This can be done easily with just two 555's, or with one quad gate package as in post #6. However, that circuit is for driving a bare piezo element, not a complete beeper. It uses two oscillators to make the beeper go on and off continuously, not in groups of beeps separated by off-times. However, the approach of one oscillator controlling another oscillator is correct.

BTW, CMOS logic circuits are extremely efficient, using only a few microamps to operate.

Either with two 555's or two oscillator circuits, have one oscillator drive the beeper at the rate you want the beeps to happen in a burst, such as five beeps in one second. The second oscillator gates the first one on and off. This sets the time between beep bursts. This type of gated beeper is pretty common, and uses very few parts.

Are you familiar with the CD4093? This is a quad NAND gate, but the gates have Schmitt trigger inputs. Not only do they work much better than a 4011 with low frequency circuits, but you also can get an oscillator in only one gate.
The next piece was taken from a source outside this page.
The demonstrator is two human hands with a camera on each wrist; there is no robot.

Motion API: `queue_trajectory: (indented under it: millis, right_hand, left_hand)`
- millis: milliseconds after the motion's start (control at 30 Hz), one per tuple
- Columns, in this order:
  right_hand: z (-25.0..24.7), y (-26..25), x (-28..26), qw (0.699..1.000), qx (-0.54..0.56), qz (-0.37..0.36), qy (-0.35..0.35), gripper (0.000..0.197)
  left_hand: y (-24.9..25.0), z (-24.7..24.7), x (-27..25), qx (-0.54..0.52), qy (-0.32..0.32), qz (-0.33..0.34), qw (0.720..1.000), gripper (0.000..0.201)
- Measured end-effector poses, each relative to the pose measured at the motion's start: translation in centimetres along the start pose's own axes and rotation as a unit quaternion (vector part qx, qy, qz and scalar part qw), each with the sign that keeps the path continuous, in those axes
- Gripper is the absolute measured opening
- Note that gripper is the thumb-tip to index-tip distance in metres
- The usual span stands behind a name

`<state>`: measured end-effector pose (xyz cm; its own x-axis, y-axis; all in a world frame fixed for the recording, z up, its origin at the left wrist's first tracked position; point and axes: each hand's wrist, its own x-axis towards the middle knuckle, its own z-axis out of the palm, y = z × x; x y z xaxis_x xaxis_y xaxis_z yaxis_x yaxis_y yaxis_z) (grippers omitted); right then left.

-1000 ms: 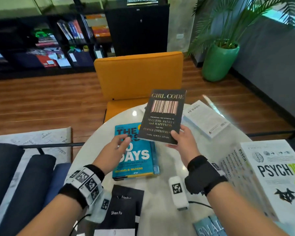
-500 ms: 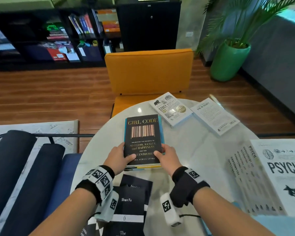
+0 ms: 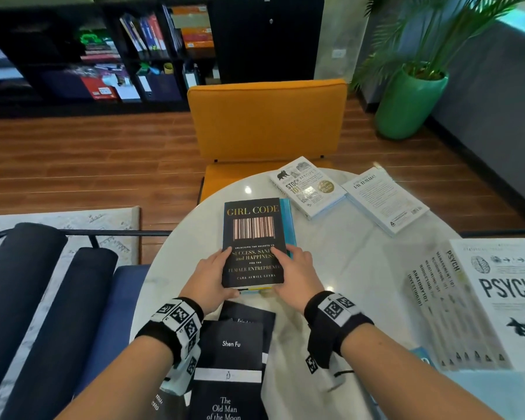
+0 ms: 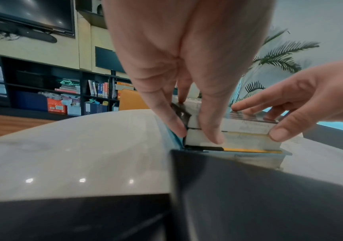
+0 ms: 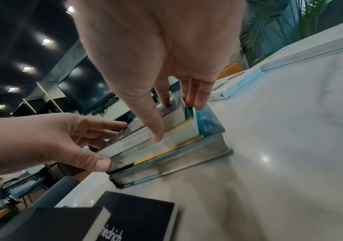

Here is a first pass at a gated beeper circuit. U1A forms an oscillator with a period of approx. 2 seconds. That's one second of rapid beeping and one second off. Its output gates U1B on and off. U1B is an oscillator with a period of approx. 0.2 seconds. That's five beeps in one second, the time it is gated on by U1A.

U1C inverts the logid polarity out of the U1B oscillator. When U1B is gated off by U1A, its output sits high. Since you want the beeper to be gated off rather than on-steady, that high must be converted to a low before driving the output transistor.

U1D is a spare gate. Its inputs have to be terminated either high or low, not just left floating. They can be tied to just about anywhere in the circuit.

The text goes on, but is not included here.